Верку трясло, она говорила, словно в бреду. На щеках мерцал нездоровый румянец. Я схватила ее за плечи и немного встряхнула.
«Вера, о чем ты говоришь. Конечно, я не брошу вас тут. Мне нужно добраться домой, и дальше вопрос одной-двух недель, чтобы вытащить вас отсюда. Ты веришь мне? Я никогда не обманывала тебя. Так вот я обещаю, что вернусь и заберу вас отсюда, чего бы мне это ни стоило. И потом – у тебя ведь есть родители».
Верка опять побледнела, мне даже показалось, что она сейчас упадет в обморок. Ее рука мертвой хваткой сжала мне пальцы, так что они хрустнули.
«Неша, обещай мне, что никогда, ни при каких условиях не отдашь девочку моим родителям. Поклянись!»
Что мне было делать? Я поклялась. Тогда она немного успокоилась, даже стала улыбаться.
«У тебя есть деньги? Пойдем, я покажу тебе ее, за деньги они разрешат».

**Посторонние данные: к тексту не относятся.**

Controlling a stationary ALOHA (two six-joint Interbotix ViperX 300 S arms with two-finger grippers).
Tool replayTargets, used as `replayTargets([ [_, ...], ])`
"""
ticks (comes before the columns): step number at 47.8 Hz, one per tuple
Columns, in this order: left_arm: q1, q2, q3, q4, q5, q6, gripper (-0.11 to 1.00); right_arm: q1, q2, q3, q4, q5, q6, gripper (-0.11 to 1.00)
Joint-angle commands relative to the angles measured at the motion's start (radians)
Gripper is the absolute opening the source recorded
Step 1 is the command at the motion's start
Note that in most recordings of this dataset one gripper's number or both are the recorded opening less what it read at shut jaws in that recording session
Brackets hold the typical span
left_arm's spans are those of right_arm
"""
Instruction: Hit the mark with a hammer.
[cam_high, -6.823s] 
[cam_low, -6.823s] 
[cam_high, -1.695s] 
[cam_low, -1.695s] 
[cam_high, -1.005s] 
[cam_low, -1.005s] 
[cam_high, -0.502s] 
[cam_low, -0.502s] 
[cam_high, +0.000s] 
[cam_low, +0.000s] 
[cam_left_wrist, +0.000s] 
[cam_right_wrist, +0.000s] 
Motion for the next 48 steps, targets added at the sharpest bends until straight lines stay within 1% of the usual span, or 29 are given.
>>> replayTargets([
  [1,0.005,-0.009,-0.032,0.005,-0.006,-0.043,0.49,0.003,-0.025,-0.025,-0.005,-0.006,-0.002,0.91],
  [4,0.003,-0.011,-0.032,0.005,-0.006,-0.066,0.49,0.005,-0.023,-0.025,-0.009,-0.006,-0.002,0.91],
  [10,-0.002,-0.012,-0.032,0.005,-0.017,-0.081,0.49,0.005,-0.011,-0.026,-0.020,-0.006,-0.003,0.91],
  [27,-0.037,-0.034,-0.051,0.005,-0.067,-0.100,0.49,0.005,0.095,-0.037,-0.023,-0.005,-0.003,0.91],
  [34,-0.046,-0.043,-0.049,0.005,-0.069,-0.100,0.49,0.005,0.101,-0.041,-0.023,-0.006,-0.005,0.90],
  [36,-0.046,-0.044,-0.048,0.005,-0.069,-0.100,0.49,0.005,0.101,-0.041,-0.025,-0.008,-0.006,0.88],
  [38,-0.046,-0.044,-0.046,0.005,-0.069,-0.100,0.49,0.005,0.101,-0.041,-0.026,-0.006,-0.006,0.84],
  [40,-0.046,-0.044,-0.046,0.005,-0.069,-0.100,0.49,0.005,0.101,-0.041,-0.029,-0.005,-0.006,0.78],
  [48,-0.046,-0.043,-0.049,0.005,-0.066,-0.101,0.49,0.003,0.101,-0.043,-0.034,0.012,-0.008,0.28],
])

«Подожди, ты не сказала, что с тобой? С чего ты взяла, что ты умираешь? Не волнуйся, я все устрою. Любых врачей, лечение за границей. У меня сейчас столько денег, что можно купить целую клинику в Израиле».
«Дорогая моя подружка, ты всегда была такая деловая, такая смелая. Но сейчас за меня уже все организовали на небесах. У меня рак, Несси. И если они положат меня в больницу, я никогда больше не смогу увидеть свою девочку. Поэтому вначале вытащи отсюда ее. А если я доживу до этого момента, то буду тоже рада посмотреть на солнышко без решетки».
Верка тяжело дышала, было видно, что этот разговор дался ей с большим трудом. То же самое можно было сказать и обо мне. Мой желудок, о существовании которого я давным-давно забыла, заболел так, будто кто-то воткнул в него дрель и медленно начал сверлить. Почему мне суждено все время терять близких людей? Я шла рядом с Веркой и давилась слезами. Я все отдала бы за то, чтобы они с Корецким оба остались бы в живых. Пусть даже не со мной, но хотя бы здесь, в моем мире.